Instructions to follow:
Look below for the lines from the one with "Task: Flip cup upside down" to the one with "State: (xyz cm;", and copy exactly those lines, both ends included.

Information shown:
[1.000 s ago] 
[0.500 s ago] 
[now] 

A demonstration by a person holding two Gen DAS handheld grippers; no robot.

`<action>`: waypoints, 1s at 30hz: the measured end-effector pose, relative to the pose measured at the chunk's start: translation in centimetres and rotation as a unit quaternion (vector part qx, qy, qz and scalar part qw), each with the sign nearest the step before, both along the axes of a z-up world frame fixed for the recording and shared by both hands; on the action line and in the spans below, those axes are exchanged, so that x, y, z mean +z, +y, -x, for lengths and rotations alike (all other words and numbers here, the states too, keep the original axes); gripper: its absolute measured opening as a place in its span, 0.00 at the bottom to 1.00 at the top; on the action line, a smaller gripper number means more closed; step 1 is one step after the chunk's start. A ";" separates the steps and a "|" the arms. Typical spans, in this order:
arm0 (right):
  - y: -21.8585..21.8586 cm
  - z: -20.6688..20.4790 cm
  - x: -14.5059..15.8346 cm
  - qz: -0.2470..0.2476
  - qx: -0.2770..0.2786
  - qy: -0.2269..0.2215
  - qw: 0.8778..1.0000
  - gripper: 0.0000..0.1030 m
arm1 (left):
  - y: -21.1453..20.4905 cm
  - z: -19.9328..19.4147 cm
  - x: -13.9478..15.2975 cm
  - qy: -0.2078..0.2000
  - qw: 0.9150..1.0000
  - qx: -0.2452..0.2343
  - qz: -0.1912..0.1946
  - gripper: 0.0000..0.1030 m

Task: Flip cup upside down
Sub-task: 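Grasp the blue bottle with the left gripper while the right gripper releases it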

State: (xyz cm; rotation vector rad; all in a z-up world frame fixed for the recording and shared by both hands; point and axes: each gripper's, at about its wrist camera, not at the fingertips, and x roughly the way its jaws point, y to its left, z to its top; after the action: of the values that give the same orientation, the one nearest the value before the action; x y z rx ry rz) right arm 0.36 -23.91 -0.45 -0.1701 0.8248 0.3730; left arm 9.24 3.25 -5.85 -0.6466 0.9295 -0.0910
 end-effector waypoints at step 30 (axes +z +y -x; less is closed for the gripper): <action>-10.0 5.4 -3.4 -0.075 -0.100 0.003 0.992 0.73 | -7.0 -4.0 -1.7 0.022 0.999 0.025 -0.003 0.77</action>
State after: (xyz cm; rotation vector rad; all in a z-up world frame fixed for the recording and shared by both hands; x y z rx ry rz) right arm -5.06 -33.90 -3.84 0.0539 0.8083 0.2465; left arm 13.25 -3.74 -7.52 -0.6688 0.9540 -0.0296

Answer box:
Task: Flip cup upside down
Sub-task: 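Grasp the blue bottle with the left gripper while the right gripper releases it
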
State: (xyz cm; rotation vector rad; all in a z-up world frame fixed for the recording and shared by both hands; point and axes: each gripper's, at about its wrist camera, not at the fingertips, and x roughly the way its jaws point, y to its left, z to its top; after the action: of the values that give the same orientation, the one nearest the value before the action; x y z rx ry rz) right arm 0.36 -23.91 -0.45 -0.1701 0.8248 0.3730; left arm 9.24 3.25 -5.85 -0.6466 0.9295 -0.0910

This output has been written out in full.